Regression finder


7 Nov 2011 Code on Github

Introduction

I've been working my way through Stanford's online Machine Learning course recently and I thought I should put some of what I've learnt to use.

The program

The program I made reads a file of tab-delimited data, assuming the first column is the independent values (x) and the second is the dependent values (y). It then gives some options:

  1. Simple summary
  2. Plot data
  3. Find linear regression
  4. Find polynomial fit
  5. Exit

Simple summary currently just gives the mean of x and y, but I'll probably add standard deviation and maybe some other simple statistics.

Plot data does just that using matplotlib. I might changes this to use an SVG graph drawer I've been working on, but I wanted to try out matlibplot.

The function "find linear regression" initially worked by explicitly using the normal equation:

p = (X.T * X).I * X.T * y

But then I found, unsurprisingly, there is a function to do this in the Python linear algebra library, which also returns extra information:

from numpy.linalg import lstsq
(p, residuals, rank, s) = lstsq(X, y)

Similarly, I was going to write my own function to calculate a polynomial fit of a given degree, but it makes much more sense to use the function already there, namely polyfit:

p = numpy.polyfit(x, y, degree)

Most of my code is to display the resulting vector is a nice way.

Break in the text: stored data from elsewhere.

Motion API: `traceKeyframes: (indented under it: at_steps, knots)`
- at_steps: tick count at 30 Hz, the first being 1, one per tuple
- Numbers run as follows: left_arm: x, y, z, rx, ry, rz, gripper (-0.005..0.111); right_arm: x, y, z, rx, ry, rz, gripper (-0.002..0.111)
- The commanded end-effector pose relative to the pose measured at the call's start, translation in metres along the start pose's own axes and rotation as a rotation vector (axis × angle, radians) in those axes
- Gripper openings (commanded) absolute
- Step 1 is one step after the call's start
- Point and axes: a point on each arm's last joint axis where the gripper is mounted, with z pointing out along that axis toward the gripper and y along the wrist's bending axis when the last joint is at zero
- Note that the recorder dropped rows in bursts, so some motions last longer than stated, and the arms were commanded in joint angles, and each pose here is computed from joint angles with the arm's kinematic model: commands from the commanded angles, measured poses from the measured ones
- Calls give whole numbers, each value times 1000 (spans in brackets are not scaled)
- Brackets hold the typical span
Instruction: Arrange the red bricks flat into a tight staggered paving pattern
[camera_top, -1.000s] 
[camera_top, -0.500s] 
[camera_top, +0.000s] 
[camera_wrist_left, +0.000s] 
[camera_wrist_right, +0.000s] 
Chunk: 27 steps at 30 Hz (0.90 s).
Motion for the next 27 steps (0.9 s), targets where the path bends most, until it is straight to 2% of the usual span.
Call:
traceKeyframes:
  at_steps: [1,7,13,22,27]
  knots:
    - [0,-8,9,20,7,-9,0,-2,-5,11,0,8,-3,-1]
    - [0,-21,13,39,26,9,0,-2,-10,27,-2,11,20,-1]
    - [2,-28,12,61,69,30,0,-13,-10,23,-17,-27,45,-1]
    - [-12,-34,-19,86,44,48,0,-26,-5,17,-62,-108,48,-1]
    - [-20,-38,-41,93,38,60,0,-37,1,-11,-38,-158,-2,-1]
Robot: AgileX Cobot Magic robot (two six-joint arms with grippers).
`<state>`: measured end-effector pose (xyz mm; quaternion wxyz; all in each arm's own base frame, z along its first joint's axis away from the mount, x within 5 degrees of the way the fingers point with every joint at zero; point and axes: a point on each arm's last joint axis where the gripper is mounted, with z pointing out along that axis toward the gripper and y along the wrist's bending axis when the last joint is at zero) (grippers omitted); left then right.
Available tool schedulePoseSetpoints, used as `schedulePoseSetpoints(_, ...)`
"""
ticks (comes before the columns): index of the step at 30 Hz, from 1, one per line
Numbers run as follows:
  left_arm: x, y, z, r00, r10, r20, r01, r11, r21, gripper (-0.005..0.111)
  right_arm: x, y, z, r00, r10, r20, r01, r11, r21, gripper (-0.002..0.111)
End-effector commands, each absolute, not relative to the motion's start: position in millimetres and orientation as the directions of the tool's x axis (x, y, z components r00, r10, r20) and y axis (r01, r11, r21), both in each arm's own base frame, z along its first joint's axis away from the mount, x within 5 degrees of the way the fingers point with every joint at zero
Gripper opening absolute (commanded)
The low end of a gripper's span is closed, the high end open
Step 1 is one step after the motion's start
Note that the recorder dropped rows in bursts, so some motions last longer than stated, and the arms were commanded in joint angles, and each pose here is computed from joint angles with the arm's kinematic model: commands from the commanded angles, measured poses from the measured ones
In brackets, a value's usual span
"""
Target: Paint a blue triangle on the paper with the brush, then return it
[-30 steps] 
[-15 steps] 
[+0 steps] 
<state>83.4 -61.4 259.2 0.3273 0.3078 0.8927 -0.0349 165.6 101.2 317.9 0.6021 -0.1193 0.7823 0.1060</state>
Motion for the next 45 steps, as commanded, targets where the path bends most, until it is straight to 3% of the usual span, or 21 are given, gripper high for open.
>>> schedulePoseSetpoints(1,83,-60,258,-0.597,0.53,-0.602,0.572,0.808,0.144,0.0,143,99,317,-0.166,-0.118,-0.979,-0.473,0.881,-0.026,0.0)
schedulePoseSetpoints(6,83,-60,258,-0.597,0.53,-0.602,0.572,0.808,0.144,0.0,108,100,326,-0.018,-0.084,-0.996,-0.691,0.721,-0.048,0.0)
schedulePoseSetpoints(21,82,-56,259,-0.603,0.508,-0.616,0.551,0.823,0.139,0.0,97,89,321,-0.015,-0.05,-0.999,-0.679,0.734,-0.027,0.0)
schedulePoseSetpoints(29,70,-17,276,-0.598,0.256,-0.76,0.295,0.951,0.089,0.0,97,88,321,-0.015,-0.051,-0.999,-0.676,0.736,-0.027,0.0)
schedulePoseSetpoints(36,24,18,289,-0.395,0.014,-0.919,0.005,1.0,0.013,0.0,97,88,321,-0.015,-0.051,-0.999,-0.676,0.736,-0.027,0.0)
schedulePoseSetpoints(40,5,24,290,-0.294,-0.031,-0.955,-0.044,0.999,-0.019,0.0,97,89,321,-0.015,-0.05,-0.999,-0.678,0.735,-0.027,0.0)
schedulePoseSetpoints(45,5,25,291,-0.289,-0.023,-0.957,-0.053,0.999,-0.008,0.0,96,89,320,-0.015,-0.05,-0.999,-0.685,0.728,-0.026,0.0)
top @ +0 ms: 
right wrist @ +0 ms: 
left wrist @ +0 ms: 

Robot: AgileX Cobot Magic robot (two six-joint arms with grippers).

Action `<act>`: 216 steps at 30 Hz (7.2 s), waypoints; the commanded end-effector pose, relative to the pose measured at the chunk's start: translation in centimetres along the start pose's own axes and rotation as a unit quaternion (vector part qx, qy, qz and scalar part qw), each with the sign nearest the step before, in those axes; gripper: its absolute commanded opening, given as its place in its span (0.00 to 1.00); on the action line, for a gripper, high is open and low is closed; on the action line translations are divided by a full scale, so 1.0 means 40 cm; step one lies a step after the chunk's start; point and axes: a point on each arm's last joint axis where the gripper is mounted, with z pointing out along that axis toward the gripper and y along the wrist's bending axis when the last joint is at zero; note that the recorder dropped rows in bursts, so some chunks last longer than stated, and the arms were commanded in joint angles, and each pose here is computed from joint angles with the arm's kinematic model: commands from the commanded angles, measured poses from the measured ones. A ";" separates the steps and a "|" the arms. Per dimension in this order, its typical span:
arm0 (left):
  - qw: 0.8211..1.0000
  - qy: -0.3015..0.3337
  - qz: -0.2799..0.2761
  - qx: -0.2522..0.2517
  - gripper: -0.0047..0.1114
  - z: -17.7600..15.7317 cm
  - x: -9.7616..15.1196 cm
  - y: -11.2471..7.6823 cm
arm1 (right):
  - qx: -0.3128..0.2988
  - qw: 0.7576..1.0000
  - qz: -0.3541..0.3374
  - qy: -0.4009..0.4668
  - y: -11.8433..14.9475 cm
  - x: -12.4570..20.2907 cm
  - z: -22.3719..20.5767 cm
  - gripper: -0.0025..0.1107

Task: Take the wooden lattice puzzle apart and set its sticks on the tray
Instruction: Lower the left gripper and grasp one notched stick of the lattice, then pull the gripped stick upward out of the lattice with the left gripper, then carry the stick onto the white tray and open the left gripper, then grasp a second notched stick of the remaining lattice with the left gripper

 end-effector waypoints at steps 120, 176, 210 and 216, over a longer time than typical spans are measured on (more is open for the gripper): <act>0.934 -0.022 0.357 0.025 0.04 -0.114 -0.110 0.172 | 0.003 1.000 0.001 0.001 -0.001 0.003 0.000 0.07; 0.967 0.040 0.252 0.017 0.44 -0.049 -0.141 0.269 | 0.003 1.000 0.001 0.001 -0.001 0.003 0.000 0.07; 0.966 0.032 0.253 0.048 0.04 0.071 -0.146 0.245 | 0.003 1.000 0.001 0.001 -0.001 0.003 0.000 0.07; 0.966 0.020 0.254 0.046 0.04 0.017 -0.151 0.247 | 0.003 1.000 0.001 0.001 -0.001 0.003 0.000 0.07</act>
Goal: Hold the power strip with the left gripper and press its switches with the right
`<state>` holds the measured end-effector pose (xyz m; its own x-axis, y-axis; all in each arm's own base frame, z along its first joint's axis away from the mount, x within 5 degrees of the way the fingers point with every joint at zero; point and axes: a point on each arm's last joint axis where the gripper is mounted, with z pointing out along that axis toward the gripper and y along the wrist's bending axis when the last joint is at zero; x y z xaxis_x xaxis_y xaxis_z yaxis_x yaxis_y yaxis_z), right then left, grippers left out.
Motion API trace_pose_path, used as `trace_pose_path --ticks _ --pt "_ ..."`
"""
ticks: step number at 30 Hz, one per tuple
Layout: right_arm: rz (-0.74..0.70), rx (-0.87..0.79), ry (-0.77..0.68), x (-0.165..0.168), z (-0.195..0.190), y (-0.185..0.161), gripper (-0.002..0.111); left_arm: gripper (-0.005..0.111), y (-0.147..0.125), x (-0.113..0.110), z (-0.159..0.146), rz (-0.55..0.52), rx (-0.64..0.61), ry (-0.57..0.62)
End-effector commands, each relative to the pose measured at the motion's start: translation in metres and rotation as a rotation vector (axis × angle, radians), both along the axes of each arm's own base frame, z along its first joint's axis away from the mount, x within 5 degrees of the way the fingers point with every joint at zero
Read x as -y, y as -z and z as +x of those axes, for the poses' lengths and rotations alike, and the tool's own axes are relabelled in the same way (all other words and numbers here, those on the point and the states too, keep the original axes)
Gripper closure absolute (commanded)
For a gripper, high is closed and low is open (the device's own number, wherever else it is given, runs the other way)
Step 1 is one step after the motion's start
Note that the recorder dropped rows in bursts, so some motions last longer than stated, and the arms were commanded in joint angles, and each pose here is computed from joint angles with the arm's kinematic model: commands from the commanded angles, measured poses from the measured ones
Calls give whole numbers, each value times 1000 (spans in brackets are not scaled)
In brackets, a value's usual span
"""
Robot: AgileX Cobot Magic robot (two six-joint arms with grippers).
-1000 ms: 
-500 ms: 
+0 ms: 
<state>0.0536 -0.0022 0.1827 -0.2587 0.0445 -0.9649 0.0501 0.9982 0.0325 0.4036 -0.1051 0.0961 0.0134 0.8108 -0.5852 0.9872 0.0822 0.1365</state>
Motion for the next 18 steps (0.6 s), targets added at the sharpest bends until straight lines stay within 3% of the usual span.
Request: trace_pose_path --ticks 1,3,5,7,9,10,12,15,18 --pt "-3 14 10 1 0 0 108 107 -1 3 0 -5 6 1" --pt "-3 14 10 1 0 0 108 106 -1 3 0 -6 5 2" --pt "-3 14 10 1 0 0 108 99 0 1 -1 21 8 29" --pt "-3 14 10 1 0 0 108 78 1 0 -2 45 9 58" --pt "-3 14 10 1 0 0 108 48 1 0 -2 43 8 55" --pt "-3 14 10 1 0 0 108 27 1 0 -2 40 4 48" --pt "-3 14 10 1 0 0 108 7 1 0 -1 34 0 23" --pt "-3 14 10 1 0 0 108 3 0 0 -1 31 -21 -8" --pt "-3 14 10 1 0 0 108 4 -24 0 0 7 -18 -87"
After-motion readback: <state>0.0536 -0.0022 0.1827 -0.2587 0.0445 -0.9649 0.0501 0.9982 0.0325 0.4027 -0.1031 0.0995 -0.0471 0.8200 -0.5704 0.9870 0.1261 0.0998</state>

There's still lots to add, including working with multivariate data and adding regularisation, but I hope it will already be a useful program.

Comments (1)

Pedro Fonseca on 21 Dec 2011, 10:26 a.m.

Hi, like it so far, i'm curious to see what it will look like when you've added to it. I'm working on a program to find interesting correlations from aparently random data (still a bit of a newb though)

Update me with your progress, if you like

Cheers
Pedro